Collective nouns are common in English. "People are funny" was once a hit radio show (guess how old I am!). Also think "deer," "fish," and similar nouns that can be plural or singular depending on the context. This lesson taught me how to use "la gente" properly.
"people" isn't a collective noun at all; it is a plural noun in some contexts and a singular noun in some completely other contexts. For the meaning 'individual human being', the singular is "person" and the plural is "people". (You will sometimes see "persons", but it is very unusual.) It functions completely as a plural e.g. "all these people". For the meaning 'nation', it is a singular through and through e.g."the history of this people...", and its plural is "peoples".
Just because something can be a synonym doesn't mean it is always a synonym.
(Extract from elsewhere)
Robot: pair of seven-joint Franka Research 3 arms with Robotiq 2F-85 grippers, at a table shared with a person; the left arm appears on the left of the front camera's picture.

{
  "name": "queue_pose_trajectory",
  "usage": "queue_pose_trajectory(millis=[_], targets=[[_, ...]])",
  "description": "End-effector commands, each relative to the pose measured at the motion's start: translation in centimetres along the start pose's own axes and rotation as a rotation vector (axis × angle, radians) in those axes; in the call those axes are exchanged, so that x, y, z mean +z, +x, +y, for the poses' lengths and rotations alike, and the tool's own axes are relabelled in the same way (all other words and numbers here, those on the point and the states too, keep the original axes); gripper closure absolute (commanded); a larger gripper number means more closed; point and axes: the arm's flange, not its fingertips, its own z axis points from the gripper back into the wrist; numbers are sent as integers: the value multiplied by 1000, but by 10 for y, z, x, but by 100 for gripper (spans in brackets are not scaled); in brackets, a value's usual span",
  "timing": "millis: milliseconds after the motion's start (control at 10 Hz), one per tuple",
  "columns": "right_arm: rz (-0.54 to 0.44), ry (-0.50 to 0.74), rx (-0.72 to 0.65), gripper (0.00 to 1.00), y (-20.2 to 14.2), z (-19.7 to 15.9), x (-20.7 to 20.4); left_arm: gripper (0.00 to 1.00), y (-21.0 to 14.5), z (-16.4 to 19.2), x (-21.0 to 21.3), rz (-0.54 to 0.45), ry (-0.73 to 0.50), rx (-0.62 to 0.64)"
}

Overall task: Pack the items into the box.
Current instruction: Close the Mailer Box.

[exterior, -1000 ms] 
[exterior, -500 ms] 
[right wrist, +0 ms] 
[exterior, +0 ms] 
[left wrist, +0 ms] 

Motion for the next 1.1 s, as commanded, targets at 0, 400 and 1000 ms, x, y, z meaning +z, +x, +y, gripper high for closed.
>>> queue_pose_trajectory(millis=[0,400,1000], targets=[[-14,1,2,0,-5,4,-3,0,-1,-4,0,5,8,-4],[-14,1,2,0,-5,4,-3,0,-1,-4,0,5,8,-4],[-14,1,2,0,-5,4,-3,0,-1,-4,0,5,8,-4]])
Between a man and a woman, for example, a proposition and a proposal are two extremely different things. In business, nobody makes a proposition, it's always a proposal.
I might agree with you if I was given this sentence during a lesson on a specific topic, however, we are given these sentences without a context, therefore both options are correct.
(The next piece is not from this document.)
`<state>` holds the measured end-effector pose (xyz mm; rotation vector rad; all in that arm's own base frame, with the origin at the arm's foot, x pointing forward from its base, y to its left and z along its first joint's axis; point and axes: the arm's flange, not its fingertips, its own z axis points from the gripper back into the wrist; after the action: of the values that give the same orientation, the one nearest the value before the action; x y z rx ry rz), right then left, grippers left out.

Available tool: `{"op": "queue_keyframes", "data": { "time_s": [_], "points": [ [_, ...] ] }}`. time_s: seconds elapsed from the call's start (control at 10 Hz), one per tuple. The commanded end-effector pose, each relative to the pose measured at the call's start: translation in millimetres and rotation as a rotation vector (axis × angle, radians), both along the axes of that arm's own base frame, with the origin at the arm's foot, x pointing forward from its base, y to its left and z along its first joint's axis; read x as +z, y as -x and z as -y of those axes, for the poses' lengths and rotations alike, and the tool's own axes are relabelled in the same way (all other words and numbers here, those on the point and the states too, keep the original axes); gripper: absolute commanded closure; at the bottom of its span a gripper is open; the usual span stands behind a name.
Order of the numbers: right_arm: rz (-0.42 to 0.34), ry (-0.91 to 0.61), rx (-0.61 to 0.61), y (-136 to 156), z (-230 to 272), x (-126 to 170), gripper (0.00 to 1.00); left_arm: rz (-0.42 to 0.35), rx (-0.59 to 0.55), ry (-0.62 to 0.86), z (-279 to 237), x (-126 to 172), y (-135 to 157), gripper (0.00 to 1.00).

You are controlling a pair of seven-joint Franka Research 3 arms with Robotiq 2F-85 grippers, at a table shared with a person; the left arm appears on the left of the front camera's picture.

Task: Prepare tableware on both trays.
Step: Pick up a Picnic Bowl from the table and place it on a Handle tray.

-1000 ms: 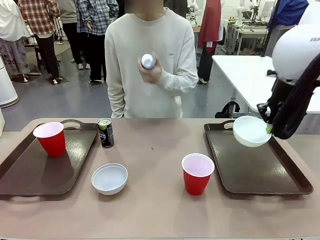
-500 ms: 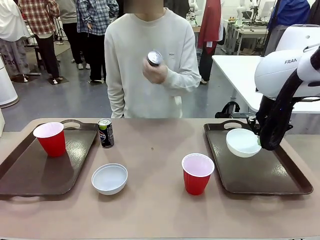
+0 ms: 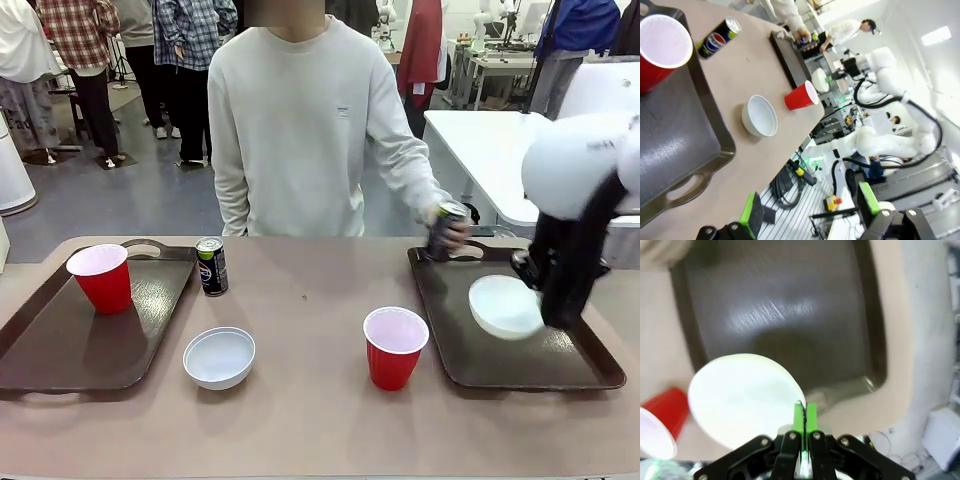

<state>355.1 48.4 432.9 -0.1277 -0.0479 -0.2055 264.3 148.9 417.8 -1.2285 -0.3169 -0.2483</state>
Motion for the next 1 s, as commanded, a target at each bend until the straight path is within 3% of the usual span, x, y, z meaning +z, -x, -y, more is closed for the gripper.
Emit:
{"op": "queue_keyframes", "data": {
  "time_s": [0.0,0.1,0.4,0.6,0.8,0.9],
  "points": [
    [0.067,0.057,-0.048,73,4,17,0.98,0.008,0.0,0.012,0,2,1,0.0],
    [0.047,-0.008,-0.07,57,6,15,0.98,0.008,0.0,0.012,0,2,1,0.0],
    [-0.038,-0.017,-0.057,31,-8,0,0.98,0.008,0.0,0.012,0,2,1,0.0],
    [-0.048,-0.032,-0.054,20,-15,-2,0.98,0.008,0.0,0.012,0,2,1,0.0],
    [0.022,-0.076,-0.051,-39,-19,-4,0.98,0.008,0.0,0.012,0,2,1,0.0],
    [-0.001,-0.077,-0.033,-56,-20,-10,0.98,0.008,0.0,0.012,0,2,1,0.0]
  ]
}}
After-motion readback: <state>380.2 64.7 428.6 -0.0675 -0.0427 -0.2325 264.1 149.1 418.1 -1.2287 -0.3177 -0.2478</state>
grrr... I thought they were gonna sting me for saying "These people" so I wrote "This population" in order to keep it singular. >:(
this is just one of the things you have to learn in spanish in english a collective group like that is treated as plural where in spanish its singular ie "The police (they) are here" in Sp <<La policia(multiple oficers but seen as a single entity) está aquí>> My spanish prof says she still struggles with the English version of it
Thanks, that's very helpful.
Pet peeve: i.e. = that is, in other words; e.g. = for example. You want "e.g." here, not i.e.
why does the duolingo speaker make the letter g sound like an f shouldn't it sound more like an h
I must be confused. "LA PROPUESTA" means "the proposal." What does "EL PROPOSITO" mean?...If anything?
Una gente as "a people" as well right? Then "This people needs proposals" should be accepted I guess?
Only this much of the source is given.